Wednesday, October 3, 2012

The Comedy of Errors by William Shakespeare

Never have I had less to say about a Shakespeare play than I do about Comedy of Errors.  Not that it isn't great--it is, but its charms lie mostly on the surface.  It's probably a lot more fun to see than read, and it's probably even less fun to read someone else talking about it.

It's the classic mistaken-identity sitcom episode, more or less.  Two brothers, separated as children, both named Antipholus (I just missed the other kid so much, I named the one I kept Antipholus too, says the bereaved father) end up in Ephesus, where one lives.  In case that's not absurd enough for you, they each have a manservant named Dromio.  When Antipholus of Syracuse comes to Ephesus, well... you can probably imagine what kind of hijinks ensue.

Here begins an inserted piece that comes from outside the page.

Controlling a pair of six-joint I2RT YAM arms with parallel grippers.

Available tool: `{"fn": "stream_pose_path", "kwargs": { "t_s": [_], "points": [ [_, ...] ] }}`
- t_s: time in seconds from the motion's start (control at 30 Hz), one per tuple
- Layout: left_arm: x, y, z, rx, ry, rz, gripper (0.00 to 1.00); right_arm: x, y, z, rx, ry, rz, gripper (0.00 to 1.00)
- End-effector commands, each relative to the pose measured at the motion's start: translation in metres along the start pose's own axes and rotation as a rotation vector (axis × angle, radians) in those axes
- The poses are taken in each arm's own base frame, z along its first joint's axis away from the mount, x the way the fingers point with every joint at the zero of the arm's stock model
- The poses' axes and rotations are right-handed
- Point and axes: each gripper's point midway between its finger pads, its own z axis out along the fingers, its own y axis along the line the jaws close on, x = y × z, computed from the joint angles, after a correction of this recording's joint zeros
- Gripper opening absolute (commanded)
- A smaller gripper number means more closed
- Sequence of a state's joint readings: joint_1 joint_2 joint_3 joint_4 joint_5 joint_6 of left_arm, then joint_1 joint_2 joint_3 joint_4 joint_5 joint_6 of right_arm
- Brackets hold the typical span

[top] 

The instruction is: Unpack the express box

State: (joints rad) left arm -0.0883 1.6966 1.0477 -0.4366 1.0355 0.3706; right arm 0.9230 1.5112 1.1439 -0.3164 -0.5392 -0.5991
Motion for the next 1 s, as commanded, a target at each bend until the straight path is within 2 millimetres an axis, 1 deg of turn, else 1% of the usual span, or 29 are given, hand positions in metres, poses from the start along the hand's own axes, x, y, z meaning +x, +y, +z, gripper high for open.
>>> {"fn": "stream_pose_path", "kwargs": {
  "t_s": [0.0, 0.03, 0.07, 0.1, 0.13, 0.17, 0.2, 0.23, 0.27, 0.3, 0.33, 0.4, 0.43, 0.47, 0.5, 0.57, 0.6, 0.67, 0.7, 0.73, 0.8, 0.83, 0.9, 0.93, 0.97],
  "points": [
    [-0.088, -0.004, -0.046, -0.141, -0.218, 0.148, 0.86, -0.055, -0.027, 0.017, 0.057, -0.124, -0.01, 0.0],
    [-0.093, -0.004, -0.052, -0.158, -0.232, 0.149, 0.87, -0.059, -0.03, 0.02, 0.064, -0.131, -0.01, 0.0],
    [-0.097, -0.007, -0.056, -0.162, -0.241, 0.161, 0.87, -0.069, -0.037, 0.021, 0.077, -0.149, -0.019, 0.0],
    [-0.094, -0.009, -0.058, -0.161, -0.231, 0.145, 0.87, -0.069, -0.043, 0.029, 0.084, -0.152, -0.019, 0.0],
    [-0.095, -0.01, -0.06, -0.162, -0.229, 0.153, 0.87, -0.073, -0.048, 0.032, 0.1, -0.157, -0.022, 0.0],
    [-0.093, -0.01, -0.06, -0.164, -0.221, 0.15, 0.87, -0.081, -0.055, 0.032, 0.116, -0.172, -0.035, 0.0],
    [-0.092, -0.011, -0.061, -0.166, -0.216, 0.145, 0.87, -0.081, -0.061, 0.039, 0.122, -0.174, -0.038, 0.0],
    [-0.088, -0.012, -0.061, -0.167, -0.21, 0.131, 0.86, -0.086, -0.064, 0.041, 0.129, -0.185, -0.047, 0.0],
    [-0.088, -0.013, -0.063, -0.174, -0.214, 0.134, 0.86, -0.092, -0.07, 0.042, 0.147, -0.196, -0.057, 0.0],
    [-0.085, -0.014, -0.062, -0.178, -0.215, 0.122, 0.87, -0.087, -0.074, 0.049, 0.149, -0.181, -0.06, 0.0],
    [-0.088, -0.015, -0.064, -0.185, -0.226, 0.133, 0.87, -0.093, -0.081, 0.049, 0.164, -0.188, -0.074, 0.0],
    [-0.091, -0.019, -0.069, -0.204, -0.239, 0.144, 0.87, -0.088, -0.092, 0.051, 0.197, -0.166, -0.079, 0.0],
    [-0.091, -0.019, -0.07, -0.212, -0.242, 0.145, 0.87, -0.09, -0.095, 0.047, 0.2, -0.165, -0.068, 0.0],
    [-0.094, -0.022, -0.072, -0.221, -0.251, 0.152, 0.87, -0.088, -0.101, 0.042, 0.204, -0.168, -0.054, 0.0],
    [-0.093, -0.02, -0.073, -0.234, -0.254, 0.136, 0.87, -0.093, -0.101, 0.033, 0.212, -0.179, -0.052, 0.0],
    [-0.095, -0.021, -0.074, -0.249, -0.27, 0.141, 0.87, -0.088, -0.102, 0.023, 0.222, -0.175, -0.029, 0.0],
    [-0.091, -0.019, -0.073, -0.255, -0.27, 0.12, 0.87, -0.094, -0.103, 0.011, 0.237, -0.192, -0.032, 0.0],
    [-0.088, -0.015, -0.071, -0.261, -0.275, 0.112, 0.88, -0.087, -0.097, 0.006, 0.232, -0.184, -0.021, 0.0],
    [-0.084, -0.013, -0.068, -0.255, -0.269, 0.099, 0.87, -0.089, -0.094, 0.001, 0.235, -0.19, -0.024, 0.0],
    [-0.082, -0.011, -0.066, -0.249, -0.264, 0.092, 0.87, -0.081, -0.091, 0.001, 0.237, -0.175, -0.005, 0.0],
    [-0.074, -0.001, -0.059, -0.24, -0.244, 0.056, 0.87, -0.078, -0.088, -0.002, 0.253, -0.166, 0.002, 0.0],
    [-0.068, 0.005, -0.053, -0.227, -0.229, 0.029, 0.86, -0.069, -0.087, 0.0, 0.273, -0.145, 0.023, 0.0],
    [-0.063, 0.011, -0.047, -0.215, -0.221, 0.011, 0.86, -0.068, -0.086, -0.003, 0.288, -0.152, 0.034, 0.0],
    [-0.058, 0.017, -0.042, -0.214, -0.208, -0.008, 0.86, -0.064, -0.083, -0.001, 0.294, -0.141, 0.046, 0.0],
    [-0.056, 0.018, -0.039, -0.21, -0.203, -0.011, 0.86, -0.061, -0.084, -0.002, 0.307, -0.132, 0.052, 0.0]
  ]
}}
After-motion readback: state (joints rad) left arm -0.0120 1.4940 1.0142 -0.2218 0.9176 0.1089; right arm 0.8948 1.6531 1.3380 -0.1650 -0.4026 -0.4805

Comedy of Errors is true to its name, delivering up a series of pretty funny set pieces that involve the Antipholuses and Dromios confusing one another.  The best moment, I think, comes when Dromio of Syracuse encounters the wife of Dromio of Ephesus, whom he describes this way:

DROMIO OF SYRACUSE: ...She is spherical, like a globe.  I could find out countries in her.

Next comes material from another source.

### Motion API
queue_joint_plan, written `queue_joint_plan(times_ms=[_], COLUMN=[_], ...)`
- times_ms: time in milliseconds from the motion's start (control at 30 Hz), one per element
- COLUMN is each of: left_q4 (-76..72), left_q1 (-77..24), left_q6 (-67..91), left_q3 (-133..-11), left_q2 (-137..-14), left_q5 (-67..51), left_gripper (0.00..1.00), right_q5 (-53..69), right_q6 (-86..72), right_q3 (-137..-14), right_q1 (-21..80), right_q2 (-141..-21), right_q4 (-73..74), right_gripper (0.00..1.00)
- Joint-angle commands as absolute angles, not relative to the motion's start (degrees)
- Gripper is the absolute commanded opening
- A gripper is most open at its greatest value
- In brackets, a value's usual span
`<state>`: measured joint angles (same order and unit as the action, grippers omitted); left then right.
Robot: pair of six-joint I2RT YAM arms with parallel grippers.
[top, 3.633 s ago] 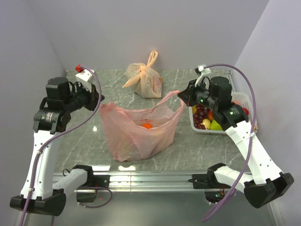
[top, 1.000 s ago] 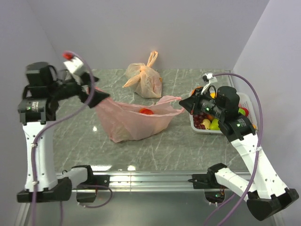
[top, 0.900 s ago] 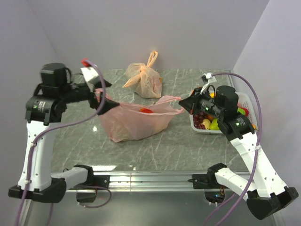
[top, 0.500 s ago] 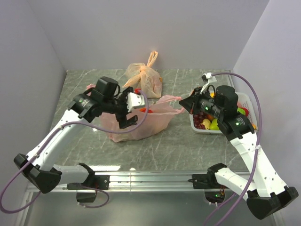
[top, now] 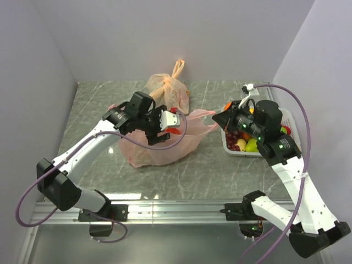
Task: Place the fake fruits into the plastic bag and tie a complex knot
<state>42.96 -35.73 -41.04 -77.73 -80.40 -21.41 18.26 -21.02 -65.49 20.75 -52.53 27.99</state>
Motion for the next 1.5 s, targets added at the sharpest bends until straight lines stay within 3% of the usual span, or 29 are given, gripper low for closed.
queue_joint_plan(times_ms=[0,33,67,133,233,300,333,400,433,500,533,700,1000,1233,1467], left_q4=[45.3,46.9,49.9,52.4,56.1,56.6,56.4,55.8,56.0,58.2,59.1,63.6,68.7,70.3,70.9], left_q1=[-35.9,-35.8,-35.8,-35.8,-35.4,-34.4,-33.3,-31.9,-30.7,-29.5,-28.7,-27.5,-26.5,-26.1,-26.1], left_q6=[-44.5,-45.0,-45.4,-46.6,-48.5,-48.7,-48.5,-49.0,-49.5,-52.3,-53.7,-59.7,-64.2,-65.8,-67.4], left_q3=[-77.4,-77.4,-77.0,-76.1,-74.4,-73.2,-72.9,-72.2,-72.1,-72.8,-73.1,-75.0,-79.9,-81.4,-81.0], left_q2=[-79.0,-78.6,-77.4,-76.2,-74.2,-73.0,-72.6,-71.8,-71.7,-71.7,-71.8,-73.8,-78.3,-79.5,-79.1], left_q5=[-31.1,-33.2,-37.0,-39.2,-41.9,-43.1,-44.5,-46.3,-47.4,-48.9,-49.7,-50.9,-51.2,-51.9,-52.6], left_gripper=[0.81,0.75,0.63,0.55,0.35,0.08,0.01,0.01,0.00,0.01,0.00,0.01,0.01,0.01,0.01], right_q5=[18.0,17.8,17.1,16.4,16.8,19.1,21.2,25.1,26.3,28.9,28.7,32.0,44.4,44.7,51.9], right_q6=[-22.1,-22.6,-22.9,-24.4,-26.9,-27.9,-27.3,-26.0,-22.3,-14.8,-7.9,16.4,38.7,47.9,45.2], right_q3=[-68.8,-69.1,-69.4,-70.3,-70.0,-68.3,-67.7,-66.8,-67.0,-67.4,-67.2,-67.3,-67.3,-64.3,-58.2], right_q1=[21.0,21.1,20.9,21.0,21.1,21.0,21.0,21.0,21.0,21.0,20.9,19.5,19.4,19.4,19.4], right_q2=[-50.5,-50.3,-49.5,-48.8,-46.9,-45.8,-45.6,-45.7,-45.8,-45.8,-45.3,-43.2,-39.3,-36.4,-43.8], right_q4=[27.6,27.8,28.6,29.4,30.1,29.4,28.7,27.9,28.1,30.7,31.5,39.4,44.3,48.5,31.2], right_gripper=[0.00,0.00,0.00,0.00,0.00,0.00,0.07,0.34,0.61,0.80,0.97,1.00,1.00,1.00,1.00])
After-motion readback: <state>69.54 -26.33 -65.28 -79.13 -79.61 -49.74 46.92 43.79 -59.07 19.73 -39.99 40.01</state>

ANTIPHOLUS OF SYRACUSE: In what part of her body stands Ireland?

DROMIO: Marry, sir, in her buttocks.  I found it out by the bogs.

ANTIPHOLUS: Where Scotland?

DROMIO: I found it by the barrenness, hard in the palm of her hand.

ANTIPHOLUS: Where France?

DROMIO: In her forehead, armed and reverted, making war against her heir.

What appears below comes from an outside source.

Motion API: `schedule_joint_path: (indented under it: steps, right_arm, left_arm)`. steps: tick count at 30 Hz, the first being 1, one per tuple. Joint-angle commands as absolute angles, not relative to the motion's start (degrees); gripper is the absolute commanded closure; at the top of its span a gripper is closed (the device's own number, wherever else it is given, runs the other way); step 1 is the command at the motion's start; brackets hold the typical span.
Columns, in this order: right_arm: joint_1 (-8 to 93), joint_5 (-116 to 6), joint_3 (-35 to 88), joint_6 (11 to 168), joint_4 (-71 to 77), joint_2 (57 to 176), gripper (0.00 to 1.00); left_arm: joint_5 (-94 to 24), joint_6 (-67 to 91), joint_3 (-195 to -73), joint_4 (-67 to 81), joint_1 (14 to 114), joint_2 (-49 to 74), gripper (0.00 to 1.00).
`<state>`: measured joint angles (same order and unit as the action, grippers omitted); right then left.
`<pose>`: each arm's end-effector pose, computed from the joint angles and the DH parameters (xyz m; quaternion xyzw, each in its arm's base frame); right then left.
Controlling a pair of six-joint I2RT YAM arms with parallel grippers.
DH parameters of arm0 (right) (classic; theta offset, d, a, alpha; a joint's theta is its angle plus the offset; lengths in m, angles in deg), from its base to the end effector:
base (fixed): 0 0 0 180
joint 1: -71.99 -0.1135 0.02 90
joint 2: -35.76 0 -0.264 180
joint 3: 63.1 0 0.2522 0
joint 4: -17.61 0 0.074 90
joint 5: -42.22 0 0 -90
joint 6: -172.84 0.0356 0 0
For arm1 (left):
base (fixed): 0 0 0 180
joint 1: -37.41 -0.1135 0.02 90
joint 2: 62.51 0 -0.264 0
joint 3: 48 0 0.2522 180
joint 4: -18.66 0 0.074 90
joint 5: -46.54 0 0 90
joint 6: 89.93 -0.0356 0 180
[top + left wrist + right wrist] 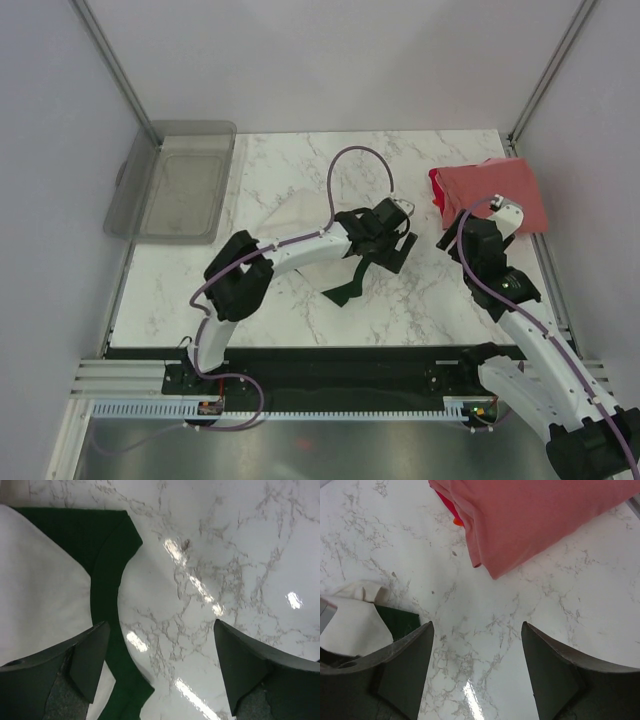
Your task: Fold and stack the t-shirts
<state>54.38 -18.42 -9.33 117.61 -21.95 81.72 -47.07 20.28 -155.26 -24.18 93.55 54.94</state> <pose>0.1727 0.0365 0.2823 0.2480 0.8172 0.0091 0.5202 0.2558 -0.3772 0.2157 0.2829 0.9048 -0.1724 0.2676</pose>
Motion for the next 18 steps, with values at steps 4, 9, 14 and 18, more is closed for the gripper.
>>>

ANTIPHOLUS: Where England?

DROMIO: I looked for the chalky cliffs, but I could find no whiteness in them.  But I guess it stood in her chin, by the salt rheum that ran between France and it.

ANTIPHOLUS: Where Spain?

DROMIO: Faith, I saw it not, but I felt it hot in her breath.

ANTIPHOLUS: Where America, the Indies?

DROMIO: O, sir, upon her nose, all o'er embellished with rubies, carbuncles, sapphires, declining their rich aspect to the hot breath of Spain, who sent whole armadas of carracks to be ballast at her nose.

ANTIPHOLUS: Where stood Belgia, the Netherlands?

DROMIO: O, sir, I did not look so low.

If ever Shakespeare needed a rimshot, it's here.  If there is any real depth to the play, it comes from the theme of losing one's identity, which is what worries the Syracusan Antipholus:

He that commends me to mine own content
Commends me to the thing thing I cannot get.
I to the world am like a drop of water
That in the ocean seeks another drop,
Who, falling forth there to find his fellow forth,
Unseen, inquisitive, confounds himself.

Antipholus sets up a paradox in which he searches for his brother to individuate himself, to become again a whole drop of water, even though to do so he must confront his own sameness by finding him.  The water-drop motif is repeated unintentionally by Adriana, the wife of Ephesian Antipholus, whose worry about her husband's disinterest is only exacerbated by the fact that he no longer seems to recognize her:

Ah, do not tear thyself away from me;
For know, my love, as easy mayst thou fall
A drop of water in the breaking gulf,
And take unmingled thence that drop again
Without addition or diminishing,
As take from me thyself, and not me too.

The bittersweetness of these lines is not like anything else in the play, and stands out in sharp relief.  By contrast the Ephesian Antipholus, in whom the identities of his wife and brother are so intimately tangled, walks through the play caddishly unconcerned with anyone else.  Perhaps, if you want to look past the slapstick, the message here is that real human relationships imply the risk of losing one's own identity--but the alternative is just being a selfish jackass.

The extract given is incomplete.